Proprietary databases are endorsed by test providers. But, as Dr. Messner told IBO, “A lot of companies that are newer in this space know all about the more common mutations and can readily identify those. But for some of those more unusual variants, they don’t necessarily know to look for them. They don’t necessarily know how to interpret them.”

The use of public databases of clinical variants received endorsement last month. In June, the FDA released draft guidance addressing the use of public human genetic variant data to support IVD NGS clinical validity, stating that it believes public databases can be used to provide evidence for the clinical utility of NGS tests as part of a regulatory review. The draft guidelines describe a process under which databases could be voluntarily submitted to the FDA for official recognition.

Indeed, incentives might be needed to encourage sharing of private databases. The solutions to the potential problem of proprietary databases in the Delphi panel Rounds 3 and 4 supported by more than 50% of respondents was to make data sharing and the possibility of independent verification dependent on “approval/clearance, certification or accreditation.”

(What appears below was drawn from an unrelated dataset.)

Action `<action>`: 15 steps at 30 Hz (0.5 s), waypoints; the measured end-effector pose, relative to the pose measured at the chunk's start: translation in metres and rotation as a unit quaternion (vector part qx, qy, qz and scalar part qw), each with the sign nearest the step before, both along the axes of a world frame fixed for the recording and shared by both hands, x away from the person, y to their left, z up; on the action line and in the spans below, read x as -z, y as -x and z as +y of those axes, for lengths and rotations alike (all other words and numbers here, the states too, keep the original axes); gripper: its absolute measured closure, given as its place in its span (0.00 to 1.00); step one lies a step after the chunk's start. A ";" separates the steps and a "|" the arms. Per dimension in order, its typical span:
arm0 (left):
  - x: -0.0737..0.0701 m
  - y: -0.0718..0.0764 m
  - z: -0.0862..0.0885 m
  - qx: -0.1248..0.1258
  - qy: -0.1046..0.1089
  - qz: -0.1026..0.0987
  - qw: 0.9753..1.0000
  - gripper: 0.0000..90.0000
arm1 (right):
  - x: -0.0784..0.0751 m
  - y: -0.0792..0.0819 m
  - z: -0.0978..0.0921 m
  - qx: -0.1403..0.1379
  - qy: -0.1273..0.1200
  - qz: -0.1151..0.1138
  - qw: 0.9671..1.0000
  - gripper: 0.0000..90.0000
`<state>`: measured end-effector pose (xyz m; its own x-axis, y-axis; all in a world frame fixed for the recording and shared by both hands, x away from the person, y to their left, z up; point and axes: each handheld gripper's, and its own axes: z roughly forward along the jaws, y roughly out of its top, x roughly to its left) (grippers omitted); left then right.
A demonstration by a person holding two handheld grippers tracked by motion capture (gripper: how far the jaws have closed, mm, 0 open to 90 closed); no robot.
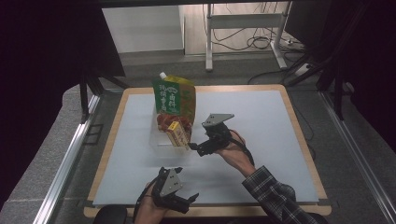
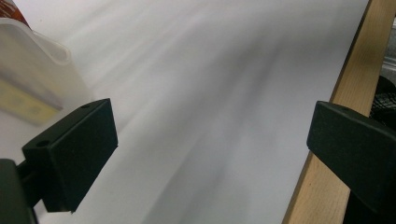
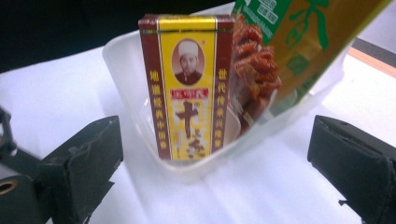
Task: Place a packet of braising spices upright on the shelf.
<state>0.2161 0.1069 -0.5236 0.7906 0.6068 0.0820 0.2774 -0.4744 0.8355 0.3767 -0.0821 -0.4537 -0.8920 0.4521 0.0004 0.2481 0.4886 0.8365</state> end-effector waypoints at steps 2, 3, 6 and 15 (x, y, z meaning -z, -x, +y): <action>0.000 0.000 0.000 -0.001 0.000 0.000 1.000 0.02 | -0.001 0.002 -0.004 0.000 0.004 0.000 1.000 0.03; 0.000 0.000 0.000 -0.001 0.000 0.001 1.000 0.02 | -0.001 0.003 -0.007 0.001 0.006 0.000 1.000 0.03; 0.000 -0.001 0.001 0.000 0.000 0.000 1.000 0.02 | -0.002 0.006 -0.016 0.005 0.010 0.002 1.000 0.03; 0.000 -0.001 0.002 -0.003 0.008 0.002 1.000 0.01 | 0.000 0.016 -0.044 0.016 0.022 0.006 1.000 0.03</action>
<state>0.2168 0.1086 -0.5233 0.7872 0.6129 0.0685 0.2844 -0.4594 0.8415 0.3608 -0.1259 -0.4536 -0.8769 0.4806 -0.0083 0.2749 0.5156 0.8115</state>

QIAGEN noted the challenge of clinical variant analysis. “In extreme cases, interpretation can take several months if each gene variant needs to be researched, evaluated and manually curated,“ explained Dr. Günther. “Another challenge is that new variants or combinations of variants with unknown clinical relevance are constantly emerging.” To address such challenges, QIAGEN’s workflow solution integrates its bioinformatics expertise. “These workflows include data analysis and interpretation capabilities that are unique and developed for the clinical space.” The company is also aiming to increase data sharing. “We are also working closely together with many stakeholders to intensify the data sharing to advance translational medicine and clinical diagnostics,” he explained. “One example is the Allele Frequency Community, a landmark initiative that is creating an extensive, high-quality and ethnically diverse collection of human genomes to address a key challenge in interpreting sequencing data for research and clinical applications.”

Both QIAGEN and Illumina provide bioinformatics products for creating databases, whether open or proprietary. In a February meeting discussing FDA oversight of clinical NGS testing, Mya Thomas, Illumina’s vice president of Regulatory Affairs, commented on proprietary databases stating, “There’s always going to be some proprietary databases. I think with what the FDA did with the Myriad approval [in 2014, the FDA granted its first premarket approval of an LDT to Myriad’s BRACAnalysis CDx test] was to basically make sure there was a process in place for that data being curated appropriately. . . . [T]hat’s part of how we have to handle the public databases. But there are occasionally going to be products that come through that rely on proprietary databases and it seems we’ve found a way to make sure that works.”